2007-08-15

Warum Israel so nicht kritisiert werden kann

Matthias Küntzel hat eine sehr lesenswerte Antwort auf den von Alfred Grosser (der im übrigen die Verleihung des Börne Preises an Henryk M. Broder 
ablehnte) 
verfassten Text "Warum ich Israel kritisiere" veröffentlicht.

Zitat:
„Ich wurde als Jude von den Deutschen verachtet“ – mit diesem Satz leitet der französische Politikwissenschaftler Alfred Grosser, seinen Beitrag „Warum ich Israel kritisiere“ ein.

Er ist nicht der einzige, der Wert darauf legt, Israel als Jude zu kritisieren:
In Deutschland fordert eine Gruppe deutscher Jüdinnen und Juden, den Boykott der Hamas zu beenden, in den USA schlagen jüdische Autoren wie Tony Judt die Auflösung Israels als jüdischen Staat vor, in Großbritannien distanzieren sich 350 Independent Jewish Voices von der Pro-Israelhaltung ihres Dachverbandes.
Einige von ihnen, so der Historiker Eric Hobsbawn oder der Dramatiker Harold Pinter, scheinen ihr Jüdisch-Sein erst jetzt, als Israel-Kritiker, entdeckt zu haben, was ihnen eine größere mediale Aufmerksamkeit verschafft. Denn die Überzeugung, dass Juden über den Verdacht des Antisemitismus erhaben und deshalb besonders glaubwürdig sind, ist Common Sense.

Die Überschrift des Textes macht die Art und Weise des Kritisierens zum Thema
und so kommt Künzel leider nicht umhin der Möglichkeit der "Israelkritik" ein 
Hintertürchen 
zu öffnen und auf die Arbeitsdefinition der EU für die Beurteilung illegitimer, 
d.h. antisemitisch 
motivierter Kritik hinzuweisen. 

Dies erscheint recht eigenartig, wenn man 
bedenkt das vermutlich der allergrößte Teil der "Israelkritik" diese Regeln schnell überschreitet.


(...)
Bekanntlich ist auch Israel kein Hort der Tugendhaftigkeit.
Auf der einen Seite muss Israels Regierung wie jede andere demokratisch gewählte Regierung dieser Welt kritisiert werden.
Auf der anderen Seite ist das europäische Denken seit Jahrhunderten mit antijüdischen Mustern durchsetzt – da ist keine Kritik an Juden oder an Israel vor antisemitischen Stereotypen a priori gefeit.

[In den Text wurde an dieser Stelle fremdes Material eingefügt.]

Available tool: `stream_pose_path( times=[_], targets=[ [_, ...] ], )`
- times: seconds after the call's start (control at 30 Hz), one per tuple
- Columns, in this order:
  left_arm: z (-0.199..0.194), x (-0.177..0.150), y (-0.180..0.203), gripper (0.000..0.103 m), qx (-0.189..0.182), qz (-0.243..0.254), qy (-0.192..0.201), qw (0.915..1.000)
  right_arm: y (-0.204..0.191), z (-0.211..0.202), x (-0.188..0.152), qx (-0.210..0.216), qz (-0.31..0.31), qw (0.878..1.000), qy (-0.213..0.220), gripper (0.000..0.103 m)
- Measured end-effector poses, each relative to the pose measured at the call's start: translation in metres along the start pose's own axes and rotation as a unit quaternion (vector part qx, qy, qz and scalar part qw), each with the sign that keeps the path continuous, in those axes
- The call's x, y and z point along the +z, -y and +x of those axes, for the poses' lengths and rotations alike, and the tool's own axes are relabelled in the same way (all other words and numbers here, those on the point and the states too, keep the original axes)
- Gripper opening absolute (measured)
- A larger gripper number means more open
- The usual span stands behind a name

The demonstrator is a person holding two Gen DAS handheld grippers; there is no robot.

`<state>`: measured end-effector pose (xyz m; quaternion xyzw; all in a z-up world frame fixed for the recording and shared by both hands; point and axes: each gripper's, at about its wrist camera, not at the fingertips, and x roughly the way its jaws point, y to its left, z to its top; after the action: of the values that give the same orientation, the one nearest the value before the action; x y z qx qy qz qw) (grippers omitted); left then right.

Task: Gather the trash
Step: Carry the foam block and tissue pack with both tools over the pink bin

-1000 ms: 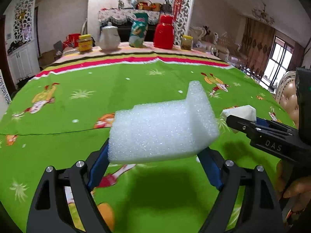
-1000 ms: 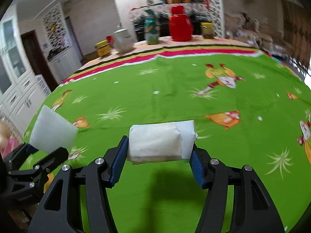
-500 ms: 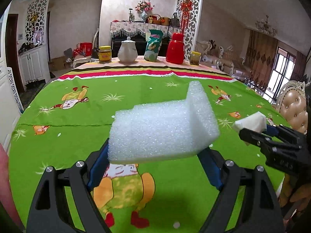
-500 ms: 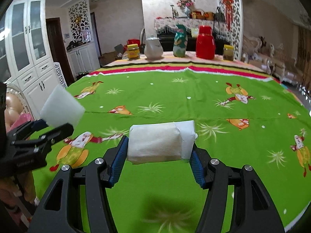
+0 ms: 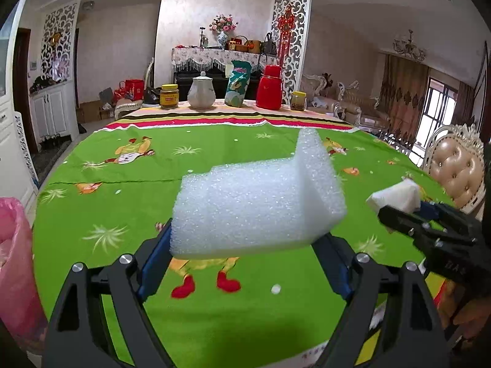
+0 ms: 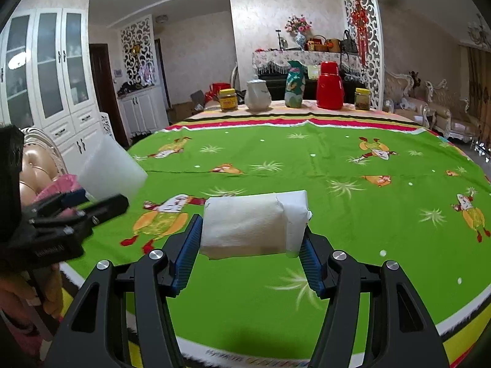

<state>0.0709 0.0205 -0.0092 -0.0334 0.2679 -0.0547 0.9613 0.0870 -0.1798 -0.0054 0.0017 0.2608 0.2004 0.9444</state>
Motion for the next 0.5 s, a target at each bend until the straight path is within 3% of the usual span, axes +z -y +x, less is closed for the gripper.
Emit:
stream_pose_path(
  times=[0.27, 0.5],
  targets=[
    [-0.02, -0.03, -0.005, 0.082, 0.0, 0.002, -0.004, 1.0, -0.02, -0.014, -0.018, 0.019, 0.007, 1.0, 0.004, 0.058],
    [-0.041, -0.03, -0.019, 0.082, 0.005, -0.009, 0.016, 0.9998, -0.048, -0.014, -0.02, 0.035, -0.023, 0.999, 0.004, 0.058]
  ],
)
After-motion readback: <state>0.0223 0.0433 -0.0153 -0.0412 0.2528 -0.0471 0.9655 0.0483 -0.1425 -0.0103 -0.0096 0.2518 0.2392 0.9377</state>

Immerhin hat eine Arbeitsdefinition der EU für die Beurteilung, wann die legitime Kritik aufhört und der Antisemitismus beginnt, einen Rahmen gesetzt:

1. Wenn die israelische Politik mit Nazipraktiken gleichgesetzt wird oder Symbole und Bilder des klassischen Antisemitismus auf Israel übertragen werden;
2. Wenn Israel das Recht zu existieren, abgesprochen wird;
3. Wenn ein doppelter Standard angelegt und von Israel verlangt wird, was niemand von einem anderen demokratischen Staat erwarten oder fordern würde.


Diejenigen, die diesen Kodex verletzen, müssen deshalb noch keine Parteigängern des Nazi-Antisemitismus sein. Und doch bahnen sie den Weg für jene, die bereit sind, den Krieg gegen Israel auch mit Atomwaffen zu führen.

Heute wird Israel in einer Zangenbewegungen attackiert: Hier die eliminatorischen Antisemiten vom Schlage eines Ahmadinejad oder einer Hamas, die ihr „Wissen“ über Juden aus den Protokollen der Weisen von Zion ziehen, dort die nichtjüdischen wie jüdischen fellow travellers des Antisemitismus in den progressiven Bewegungen und Regierungen des Westens, die den iranischen Versuch, Israel zu delegitimieren, mit gedämpftem Echo aufgreifen und weitertragen.